(Collection entries)
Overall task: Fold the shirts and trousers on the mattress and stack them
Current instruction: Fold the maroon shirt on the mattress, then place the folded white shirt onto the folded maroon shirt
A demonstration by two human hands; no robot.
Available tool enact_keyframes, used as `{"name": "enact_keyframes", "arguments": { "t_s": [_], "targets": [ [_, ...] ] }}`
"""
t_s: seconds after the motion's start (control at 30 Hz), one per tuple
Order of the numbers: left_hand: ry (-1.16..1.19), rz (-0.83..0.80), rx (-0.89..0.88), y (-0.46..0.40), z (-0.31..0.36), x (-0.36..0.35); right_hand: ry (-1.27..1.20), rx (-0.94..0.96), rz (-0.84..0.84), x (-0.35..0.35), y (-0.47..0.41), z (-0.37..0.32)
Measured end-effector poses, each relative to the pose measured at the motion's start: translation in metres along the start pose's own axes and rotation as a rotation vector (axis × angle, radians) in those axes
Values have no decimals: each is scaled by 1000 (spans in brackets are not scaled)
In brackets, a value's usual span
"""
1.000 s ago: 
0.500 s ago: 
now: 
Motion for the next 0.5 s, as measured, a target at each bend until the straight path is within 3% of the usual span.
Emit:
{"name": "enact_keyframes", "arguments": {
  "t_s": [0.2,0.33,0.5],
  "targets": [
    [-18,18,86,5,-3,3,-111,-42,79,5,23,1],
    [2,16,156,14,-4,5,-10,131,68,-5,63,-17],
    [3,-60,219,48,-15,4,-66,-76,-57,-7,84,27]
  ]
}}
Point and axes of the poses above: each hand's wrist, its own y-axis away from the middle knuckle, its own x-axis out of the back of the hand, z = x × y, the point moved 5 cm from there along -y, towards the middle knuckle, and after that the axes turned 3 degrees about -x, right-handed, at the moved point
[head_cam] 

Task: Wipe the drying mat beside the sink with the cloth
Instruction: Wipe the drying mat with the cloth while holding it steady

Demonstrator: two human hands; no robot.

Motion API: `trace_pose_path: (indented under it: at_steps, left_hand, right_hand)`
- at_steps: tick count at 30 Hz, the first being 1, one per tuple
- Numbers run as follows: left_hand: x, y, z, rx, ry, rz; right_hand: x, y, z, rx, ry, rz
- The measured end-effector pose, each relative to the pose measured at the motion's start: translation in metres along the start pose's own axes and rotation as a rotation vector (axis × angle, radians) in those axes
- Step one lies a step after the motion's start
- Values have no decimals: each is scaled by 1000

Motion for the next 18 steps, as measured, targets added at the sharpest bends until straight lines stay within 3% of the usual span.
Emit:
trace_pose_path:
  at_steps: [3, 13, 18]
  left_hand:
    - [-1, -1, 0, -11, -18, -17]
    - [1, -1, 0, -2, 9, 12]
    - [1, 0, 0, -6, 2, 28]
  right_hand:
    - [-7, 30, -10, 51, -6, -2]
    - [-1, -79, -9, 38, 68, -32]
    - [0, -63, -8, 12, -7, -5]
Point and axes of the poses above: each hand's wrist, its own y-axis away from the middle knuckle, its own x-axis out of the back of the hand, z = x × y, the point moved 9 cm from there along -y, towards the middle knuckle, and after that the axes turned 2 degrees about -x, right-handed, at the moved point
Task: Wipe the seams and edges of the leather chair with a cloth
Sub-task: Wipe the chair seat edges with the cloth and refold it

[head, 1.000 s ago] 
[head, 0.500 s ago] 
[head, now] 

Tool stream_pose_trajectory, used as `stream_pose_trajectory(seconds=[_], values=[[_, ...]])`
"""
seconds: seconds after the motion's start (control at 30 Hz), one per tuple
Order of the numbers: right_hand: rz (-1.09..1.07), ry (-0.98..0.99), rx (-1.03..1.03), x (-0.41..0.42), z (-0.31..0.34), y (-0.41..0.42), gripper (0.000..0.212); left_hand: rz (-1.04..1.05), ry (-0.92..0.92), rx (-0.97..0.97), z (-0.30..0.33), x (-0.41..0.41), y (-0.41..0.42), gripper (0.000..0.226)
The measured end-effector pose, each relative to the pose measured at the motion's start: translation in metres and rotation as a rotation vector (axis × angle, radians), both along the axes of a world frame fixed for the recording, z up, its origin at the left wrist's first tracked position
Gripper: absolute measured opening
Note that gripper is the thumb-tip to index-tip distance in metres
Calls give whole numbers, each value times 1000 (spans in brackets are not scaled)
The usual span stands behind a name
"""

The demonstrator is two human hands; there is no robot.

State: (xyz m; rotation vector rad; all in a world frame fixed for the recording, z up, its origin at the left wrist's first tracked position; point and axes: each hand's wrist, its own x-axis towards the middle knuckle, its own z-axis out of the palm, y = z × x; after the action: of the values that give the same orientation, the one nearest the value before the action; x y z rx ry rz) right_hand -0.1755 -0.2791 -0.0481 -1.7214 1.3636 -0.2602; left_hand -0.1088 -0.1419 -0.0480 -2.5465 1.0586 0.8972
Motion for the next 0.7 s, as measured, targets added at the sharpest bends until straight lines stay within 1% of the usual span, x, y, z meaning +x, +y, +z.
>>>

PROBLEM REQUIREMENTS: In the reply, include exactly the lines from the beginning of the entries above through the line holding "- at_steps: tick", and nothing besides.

ANSWER BOX:
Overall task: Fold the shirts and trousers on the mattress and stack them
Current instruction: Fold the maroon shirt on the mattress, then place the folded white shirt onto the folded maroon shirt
A demonstration by two human hands; no robot.
Available tool enact_keyframes, used as `{"name": "enact_keyframes", "arguments": { "t_s": [_], "targets": [ [_, ...] ] }}`
"""
t_s: seconds after the motion's start (control at 30 Hz), one per tuple
Order of the numbers: left_hand: ry (-1.16..1.19), rz (-0.83..0.80), rx (-0.89..0.88), y (-0.46..0.40), z (-0.31..0.36), x (-0.36..0.35); right_hand: ry (-1.27..1.20), rx (-0.94..0.96), rz (-0.84..0.84), x (-0.35..0.35), y (-0.47..0.41), z (-0.37..0.32)
Measured end-effector poses, each relative to the pose measured at the motion's start: translation in metres along the start pose's own axes and rotation as a rotation vector (axis × angle, radians) in those axes
Values have no decimals: each is scaled by 1000 (spans in brackets are not scaled)
In brackets, a value's usual span
"""
1.000 s ago: 
0.500 s ago: 
now: 
Motion for the next 0.5 s, as measured, a target at each bend until the straight path is within 3% of the usual span.
Emit:
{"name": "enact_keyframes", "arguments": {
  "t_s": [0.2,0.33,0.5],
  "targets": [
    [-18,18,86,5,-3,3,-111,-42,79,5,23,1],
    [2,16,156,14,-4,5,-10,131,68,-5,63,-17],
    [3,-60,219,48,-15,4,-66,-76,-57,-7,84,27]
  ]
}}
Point and axes of the poses above: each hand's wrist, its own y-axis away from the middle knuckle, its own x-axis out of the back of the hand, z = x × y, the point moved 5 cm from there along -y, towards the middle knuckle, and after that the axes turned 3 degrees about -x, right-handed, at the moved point
[head_cam] 

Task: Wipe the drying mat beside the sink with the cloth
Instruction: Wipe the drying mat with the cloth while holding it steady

Demonstrator: two human hands; no robot.

Motion API: `trace_pose_path: (indented under it: at_steps, left_hand, right_hand)`
- at_steps: tick count at 30 Hz, the first being 1, one per tuple

No more output will be given for this exercise.